▸ What you will do
Copy only this range: the line with "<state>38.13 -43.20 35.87" through the final line of the material, inclusive at both ends.

+++ Data extract

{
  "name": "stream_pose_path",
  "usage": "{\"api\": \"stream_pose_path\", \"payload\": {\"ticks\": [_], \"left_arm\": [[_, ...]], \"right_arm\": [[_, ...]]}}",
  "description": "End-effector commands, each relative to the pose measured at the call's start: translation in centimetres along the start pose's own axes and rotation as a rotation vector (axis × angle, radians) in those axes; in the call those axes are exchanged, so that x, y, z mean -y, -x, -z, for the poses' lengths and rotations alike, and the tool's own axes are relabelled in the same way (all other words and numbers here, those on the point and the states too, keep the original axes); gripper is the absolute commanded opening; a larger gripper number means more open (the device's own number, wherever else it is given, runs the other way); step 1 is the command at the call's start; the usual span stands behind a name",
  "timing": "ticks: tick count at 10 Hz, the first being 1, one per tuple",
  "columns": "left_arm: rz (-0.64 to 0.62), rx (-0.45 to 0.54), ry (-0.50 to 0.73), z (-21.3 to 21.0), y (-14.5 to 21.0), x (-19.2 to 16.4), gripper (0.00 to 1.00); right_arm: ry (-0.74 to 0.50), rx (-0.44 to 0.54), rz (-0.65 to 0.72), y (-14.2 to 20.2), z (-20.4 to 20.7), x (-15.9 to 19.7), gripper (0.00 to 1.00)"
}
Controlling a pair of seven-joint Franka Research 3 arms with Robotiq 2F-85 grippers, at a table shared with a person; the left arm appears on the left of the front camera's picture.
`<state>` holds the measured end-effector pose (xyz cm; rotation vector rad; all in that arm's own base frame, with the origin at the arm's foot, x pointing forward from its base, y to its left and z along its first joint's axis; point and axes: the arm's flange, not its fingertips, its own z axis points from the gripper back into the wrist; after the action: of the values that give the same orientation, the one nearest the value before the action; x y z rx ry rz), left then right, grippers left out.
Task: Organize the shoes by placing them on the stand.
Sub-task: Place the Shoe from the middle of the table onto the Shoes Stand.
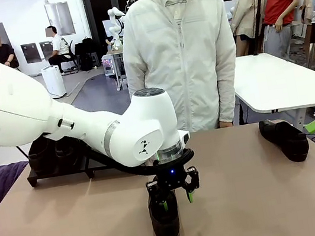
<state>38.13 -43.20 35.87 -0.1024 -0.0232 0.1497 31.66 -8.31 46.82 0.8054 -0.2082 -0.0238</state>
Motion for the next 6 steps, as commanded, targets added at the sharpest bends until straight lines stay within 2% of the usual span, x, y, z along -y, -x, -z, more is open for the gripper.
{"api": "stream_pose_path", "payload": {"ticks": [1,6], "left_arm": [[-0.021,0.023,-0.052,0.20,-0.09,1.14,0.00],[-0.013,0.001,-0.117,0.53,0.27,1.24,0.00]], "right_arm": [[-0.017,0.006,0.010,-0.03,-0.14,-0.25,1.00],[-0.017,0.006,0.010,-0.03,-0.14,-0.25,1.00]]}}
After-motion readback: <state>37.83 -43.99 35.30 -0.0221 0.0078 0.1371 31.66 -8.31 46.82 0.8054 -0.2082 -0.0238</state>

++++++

▸ Output below
<state>38.13 -43.20 35.87 -0.1024 -0.0232 0.1497 31.66 -8.31 46.82 0.8054 -0.2082 -0.0238</state>
Motion for the next 6 steps, as commanded, targets added at the sharpest bends until straight lines stay within 2% of the usual span, x, y, z along -y, -x, -z, more is open for the gripper.
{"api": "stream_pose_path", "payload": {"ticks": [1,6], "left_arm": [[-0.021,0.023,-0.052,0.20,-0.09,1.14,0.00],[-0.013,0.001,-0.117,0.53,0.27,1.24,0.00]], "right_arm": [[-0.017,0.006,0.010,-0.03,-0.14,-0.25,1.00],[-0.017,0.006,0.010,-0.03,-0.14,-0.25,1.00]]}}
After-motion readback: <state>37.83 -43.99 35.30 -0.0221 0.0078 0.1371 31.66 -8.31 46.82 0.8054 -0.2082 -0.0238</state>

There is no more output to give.